# WORK TO COMPLETE
Retype the whole listing that follows so that it matches the original exactly.

# COLLECTED DATA
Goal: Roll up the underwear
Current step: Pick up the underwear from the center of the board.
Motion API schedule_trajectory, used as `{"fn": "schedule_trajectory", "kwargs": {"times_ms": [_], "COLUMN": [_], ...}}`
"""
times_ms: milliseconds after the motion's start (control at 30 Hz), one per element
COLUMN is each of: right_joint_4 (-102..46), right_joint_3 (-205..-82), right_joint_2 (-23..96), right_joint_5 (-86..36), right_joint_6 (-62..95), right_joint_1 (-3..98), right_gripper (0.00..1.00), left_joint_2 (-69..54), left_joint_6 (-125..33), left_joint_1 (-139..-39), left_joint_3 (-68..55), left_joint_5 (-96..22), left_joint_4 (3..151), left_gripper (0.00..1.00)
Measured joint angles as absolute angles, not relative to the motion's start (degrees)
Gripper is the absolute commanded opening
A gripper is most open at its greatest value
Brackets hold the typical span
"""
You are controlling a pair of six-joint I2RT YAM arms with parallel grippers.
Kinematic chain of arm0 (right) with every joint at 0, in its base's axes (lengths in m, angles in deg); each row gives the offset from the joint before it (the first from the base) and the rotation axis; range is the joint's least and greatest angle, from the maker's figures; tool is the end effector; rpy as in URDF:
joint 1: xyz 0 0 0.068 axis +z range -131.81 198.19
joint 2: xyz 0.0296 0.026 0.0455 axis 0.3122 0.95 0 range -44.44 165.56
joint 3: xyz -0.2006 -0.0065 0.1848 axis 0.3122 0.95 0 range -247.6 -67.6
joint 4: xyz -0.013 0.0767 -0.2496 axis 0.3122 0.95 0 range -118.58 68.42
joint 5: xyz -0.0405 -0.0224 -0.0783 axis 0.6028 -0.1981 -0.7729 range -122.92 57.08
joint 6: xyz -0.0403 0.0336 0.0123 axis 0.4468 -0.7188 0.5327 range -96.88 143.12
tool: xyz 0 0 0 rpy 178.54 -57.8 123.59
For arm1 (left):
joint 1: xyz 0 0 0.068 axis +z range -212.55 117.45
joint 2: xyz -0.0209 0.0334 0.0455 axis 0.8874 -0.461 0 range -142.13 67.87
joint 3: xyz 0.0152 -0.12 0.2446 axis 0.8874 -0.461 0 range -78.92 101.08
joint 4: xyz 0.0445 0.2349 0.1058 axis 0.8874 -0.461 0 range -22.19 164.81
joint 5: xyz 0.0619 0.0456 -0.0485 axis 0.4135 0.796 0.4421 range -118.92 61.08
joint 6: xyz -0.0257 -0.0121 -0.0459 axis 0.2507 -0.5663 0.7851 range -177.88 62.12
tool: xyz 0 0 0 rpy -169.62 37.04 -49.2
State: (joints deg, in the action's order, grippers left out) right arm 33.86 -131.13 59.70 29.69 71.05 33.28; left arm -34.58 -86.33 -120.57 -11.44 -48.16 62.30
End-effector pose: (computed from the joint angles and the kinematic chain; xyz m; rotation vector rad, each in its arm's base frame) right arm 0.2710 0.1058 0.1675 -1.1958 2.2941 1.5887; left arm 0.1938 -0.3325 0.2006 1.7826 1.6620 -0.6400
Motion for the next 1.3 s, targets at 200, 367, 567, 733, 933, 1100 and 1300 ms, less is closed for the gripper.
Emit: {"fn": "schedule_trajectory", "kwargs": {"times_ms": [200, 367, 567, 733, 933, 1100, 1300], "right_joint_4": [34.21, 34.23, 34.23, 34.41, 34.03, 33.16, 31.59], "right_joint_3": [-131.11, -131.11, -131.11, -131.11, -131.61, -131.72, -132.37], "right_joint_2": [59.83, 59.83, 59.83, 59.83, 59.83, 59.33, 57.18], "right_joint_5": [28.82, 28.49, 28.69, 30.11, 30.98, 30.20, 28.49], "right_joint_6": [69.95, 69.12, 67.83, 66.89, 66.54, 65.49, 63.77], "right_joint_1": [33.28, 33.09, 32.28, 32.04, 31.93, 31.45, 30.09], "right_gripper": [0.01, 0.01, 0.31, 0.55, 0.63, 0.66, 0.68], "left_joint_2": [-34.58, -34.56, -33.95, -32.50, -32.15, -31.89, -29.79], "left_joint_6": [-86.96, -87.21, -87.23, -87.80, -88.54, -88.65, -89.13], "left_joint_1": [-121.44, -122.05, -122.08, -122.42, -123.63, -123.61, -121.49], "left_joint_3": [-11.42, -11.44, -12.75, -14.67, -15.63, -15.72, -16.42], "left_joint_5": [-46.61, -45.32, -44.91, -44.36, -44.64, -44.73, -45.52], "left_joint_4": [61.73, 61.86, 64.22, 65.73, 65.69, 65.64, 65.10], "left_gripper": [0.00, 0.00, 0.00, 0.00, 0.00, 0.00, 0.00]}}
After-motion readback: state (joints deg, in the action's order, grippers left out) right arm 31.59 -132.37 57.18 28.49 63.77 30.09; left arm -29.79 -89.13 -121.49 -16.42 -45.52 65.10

# FINAL ANSWER
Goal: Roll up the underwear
Current step: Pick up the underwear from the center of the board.
Motion API schedule_trajectory, used as `{"fn": "schedule_trajectory", "kwargs": {"times_ms": [_], "COLUMN": [_], ...}}`
"""
times_ms: milliseconds after the motion's start (control at 30 Hz), one per element
COLUMN is each of: right_joint_4 (-102..46), right_joint_3 (-205..-82), right_joint_2 (-23..96), right_joint_5 (-86..36), right_joint_6 (-62..95), right_joint_1 (-3..98), right_gripper (0.00..1.00), left_joint_2 (-69..54), left_joint_6 (-125..33), left_joint_1 (-139..-39), left_joint_3 (-68..55), left_joint_5 (-96..22), left_joint_4 (3..151), left_gripper (0.00..1.00)
Measured joint angles as absolute angles, not relative to the motion's start (degrees)
Gripper is the absolute commanded opening
A gripper is most open at its greatest value
Brackets hold the typical span
"""
You are controlling a pair of six-joint I2RT YAM arms with parallel grippers.
Kinematic chain of arm0 (right) with every joint at 0, in its base's axes (lengths in m, angles in deg); each row gives the offset from the joint before it (the first from the base) and the rotation axis; range is the joint's least and greatest angle, from the maker's figures; tool is the end effector; rpy as in URDF:
joint 1: xyz 0 0 0.068 axis +z range -131.81 198.19
joint 2: xyz 0.0296 0.026 0.0455 axis 0.3122 0.95 0 range -44.44 165.56
joint 3: xyz -0.2006 -0.0065 0.1848 axis 0.3122 0.95 0 range -247.6 -67.6
joint 4: xyz -0.013 0.0767 -0.2496 axis 0.3122 0.95 0 range -118.58 68.42
joint 5: xyz -0.0405 -0.0224 -0.0783 axis 0.6028 -0.1981 -0.7729 range -122.92 57.08
joint 6: xyz -0.0403 0.0336 0.0123 axis 0.4468 -0.7188 0.5327 range -96.88 143.12
tool: xyz 0 0 0 rpy 178.54 -57.8 123.59
For arm1 (left):
joint 1: xyz 0 0 0.068 axis +z range -212.55 117.45
joint 2: xyz -0.0209 0.0334 0.0455 axis 0.8874 -0.461 0 range -142.13 67.87
joint 3: xyz 0.0152 -0.12 0.2446 axis 0.8874 -0.461 0 range -78.92 101.08
joint 4: xyz 0.0445 0.2349 0.1058 axis 0.8874 -0.461 0 range -22.19 164.81
joint 5: xyz 0.0619 0.0456 -0.0485 axis 0.4135 0.796 0.4421 range -118.92 61.08
joint 6: xyz -0.0257 -0.0121 -0.0459 axis 0.2507 -0.5663 0.7851 range -177.88 62.12
tool: xyz 0 0 0 rpy -169.62 37.04 -49.2
State: (joints deg, in the action's order, grippers left out) right arm 33.86 -131.13 59.70 29.69 71.05 33.28; left arm -34.58 -86.33 -120.57 -11.44 -48.16 62.30
End-effector pose: (computed from the joint angles and the kinematic chain; xyz m; rotation vector rad, each in its arm's base frame) right arm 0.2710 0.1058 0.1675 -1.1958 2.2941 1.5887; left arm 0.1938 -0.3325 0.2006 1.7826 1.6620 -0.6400
Motion for the next 1.3 s, targets at 200, 367, 567, 733, 933, 1100 and 1300 ms, less is closed for the gripper.
Emit: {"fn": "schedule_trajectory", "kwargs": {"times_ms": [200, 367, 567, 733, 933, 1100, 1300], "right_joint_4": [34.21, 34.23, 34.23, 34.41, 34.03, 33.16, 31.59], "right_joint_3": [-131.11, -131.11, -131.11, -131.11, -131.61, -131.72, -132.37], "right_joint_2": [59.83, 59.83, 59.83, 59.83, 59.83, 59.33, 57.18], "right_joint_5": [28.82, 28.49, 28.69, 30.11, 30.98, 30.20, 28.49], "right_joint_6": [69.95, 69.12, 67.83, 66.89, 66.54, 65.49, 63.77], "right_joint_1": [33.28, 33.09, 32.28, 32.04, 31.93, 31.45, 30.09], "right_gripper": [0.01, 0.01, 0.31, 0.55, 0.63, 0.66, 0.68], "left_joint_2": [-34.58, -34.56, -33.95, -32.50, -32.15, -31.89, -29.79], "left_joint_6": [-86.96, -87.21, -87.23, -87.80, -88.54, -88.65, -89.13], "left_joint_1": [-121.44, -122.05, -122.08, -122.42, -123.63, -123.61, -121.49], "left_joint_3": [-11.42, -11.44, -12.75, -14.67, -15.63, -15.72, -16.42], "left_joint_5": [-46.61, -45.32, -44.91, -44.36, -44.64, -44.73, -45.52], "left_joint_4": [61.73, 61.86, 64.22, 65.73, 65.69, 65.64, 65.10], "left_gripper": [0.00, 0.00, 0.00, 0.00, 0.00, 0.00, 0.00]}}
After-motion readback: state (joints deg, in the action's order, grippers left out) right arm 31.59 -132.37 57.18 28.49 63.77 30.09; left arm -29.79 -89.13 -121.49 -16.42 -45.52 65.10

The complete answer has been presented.